Another way to think about this lattice is if a and b were the same length but not at right angles, with a third lattice point in the middle.
Rhombus-shaped (Oblique)
The rhomboidal 2D Bravais lattice uses rhomboids to tile a space. This lattice has non-90° angles between vectors a and b of varying lengths.
In most places I checked, this lattice was referred to as “oblique,” but I thought it would make more sense if I named it by its real name. Rhomboids are parallelograms having two different side lengths and non-90° angles. There is no such thing as an “oblique” 2D shape
3 D Bravais Lattice
Each lattice has six faces, twelve edges, and eight vertices. We may characterise these polyhedrons using three vectors that correspond to three of the 12 edges (there will be three sets of four matching edges due to the polygon’s four-sided structure).
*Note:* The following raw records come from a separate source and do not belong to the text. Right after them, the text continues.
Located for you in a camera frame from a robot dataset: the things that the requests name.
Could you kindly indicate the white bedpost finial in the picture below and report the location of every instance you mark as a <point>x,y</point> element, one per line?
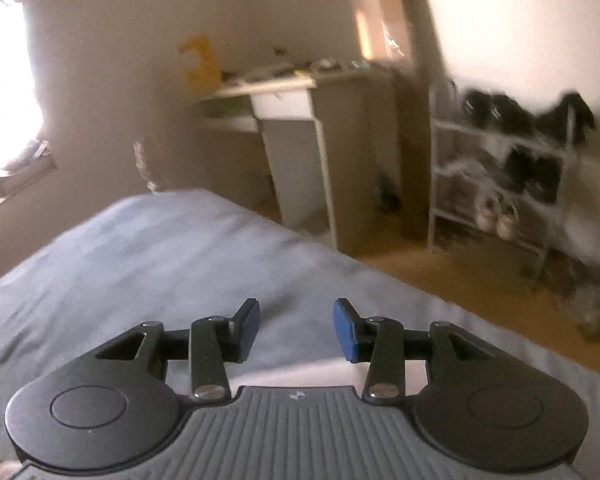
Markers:
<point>147,165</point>

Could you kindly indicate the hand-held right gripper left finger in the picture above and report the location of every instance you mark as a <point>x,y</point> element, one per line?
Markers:
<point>250,330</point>

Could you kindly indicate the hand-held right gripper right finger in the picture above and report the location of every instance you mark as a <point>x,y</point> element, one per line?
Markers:
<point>344,332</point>

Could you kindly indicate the white desk drawer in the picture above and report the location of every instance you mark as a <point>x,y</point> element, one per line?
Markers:
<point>282,102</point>

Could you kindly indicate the cardboard box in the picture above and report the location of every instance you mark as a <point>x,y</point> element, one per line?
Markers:
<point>25,167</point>

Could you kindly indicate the yellow box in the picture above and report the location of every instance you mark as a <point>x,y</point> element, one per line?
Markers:
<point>202,62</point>

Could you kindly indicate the white shoe rack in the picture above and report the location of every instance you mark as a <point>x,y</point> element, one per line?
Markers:
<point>450,175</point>

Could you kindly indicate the bright window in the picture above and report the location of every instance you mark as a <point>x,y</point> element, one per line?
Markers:
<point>5,85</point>

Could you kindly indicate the grey fleece bed blanket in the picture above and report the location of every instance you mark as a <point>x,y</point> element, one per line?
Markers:
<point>155,260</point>

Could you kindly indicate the white desk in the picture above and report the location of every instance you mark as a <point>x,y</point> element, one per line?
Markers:
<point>300,170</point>

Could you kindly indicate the white sneaker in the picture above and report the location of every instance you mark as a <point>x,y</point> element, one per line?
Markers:
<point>507,220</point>
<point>486,212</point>

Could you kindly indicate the dark shoe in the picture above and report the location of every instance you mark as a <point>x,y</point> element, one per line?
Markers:
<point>535,172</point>

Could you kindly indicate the black boot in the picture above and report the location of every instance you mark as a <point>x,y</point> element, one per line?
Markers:
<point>565,115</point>

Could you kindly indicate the grey shoe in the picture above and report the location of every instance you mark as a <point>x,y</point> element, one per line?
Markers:
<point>582,310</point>

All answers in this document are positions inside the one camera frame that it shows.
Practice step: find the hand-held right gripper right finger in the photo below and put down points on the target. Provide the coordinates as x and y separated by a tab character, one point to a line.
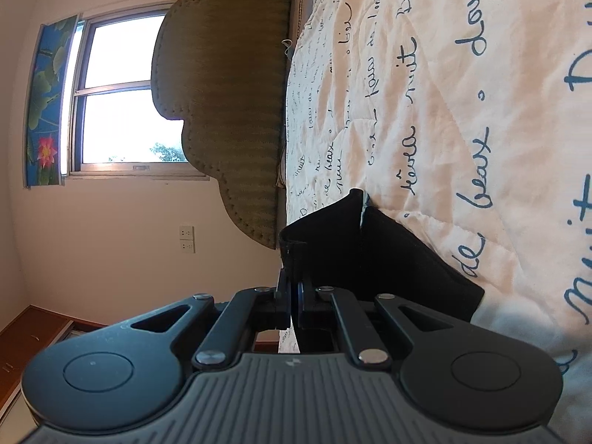
301	303

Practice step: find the blue floral curtain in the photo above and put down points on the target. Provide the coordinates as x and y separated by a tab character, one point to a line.
46	101

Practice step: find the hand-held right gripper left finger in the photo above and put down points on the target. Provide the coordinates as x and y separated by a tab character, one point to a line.
286	303

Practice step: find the cream quilt with blue script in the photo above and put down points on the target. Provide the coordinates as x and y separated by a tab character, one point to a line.
462	101

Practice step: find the window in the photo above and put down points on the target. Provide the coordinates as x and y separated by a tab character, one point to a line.
120	125

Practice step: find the olive upholstered headboard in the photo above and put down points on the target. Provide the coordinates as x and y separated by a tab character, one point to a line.
231	78

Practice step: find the black pants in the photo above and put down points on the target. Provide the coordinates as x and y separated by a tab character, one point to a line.
370	249

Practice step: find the white wall outlet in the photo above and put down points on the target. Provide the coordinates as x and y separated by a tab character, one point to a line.
187	232
187	246

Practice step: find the wooden dresser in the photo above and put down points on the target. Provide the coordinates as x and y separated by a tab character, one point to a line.
37	333
That’s why, as long as they come from three different edge sets, we only need to specify three different vectors). The cube is the lattice shape with the most symmetry. Each of the 12 edges is the same length and has the same angle to each other (90°), which can be expressed as three vectors of equal length and 90° to each other.
Conclusion
We conclude that it provides information about the periodic array in which the crystal’s repeated components are placed. The units themselves could be an atom, a group of atoms, a molecule, an ion, or something else. However, regardless of the exact units, the Bravais lattice summarises just the geometry of the underlying periodic structure.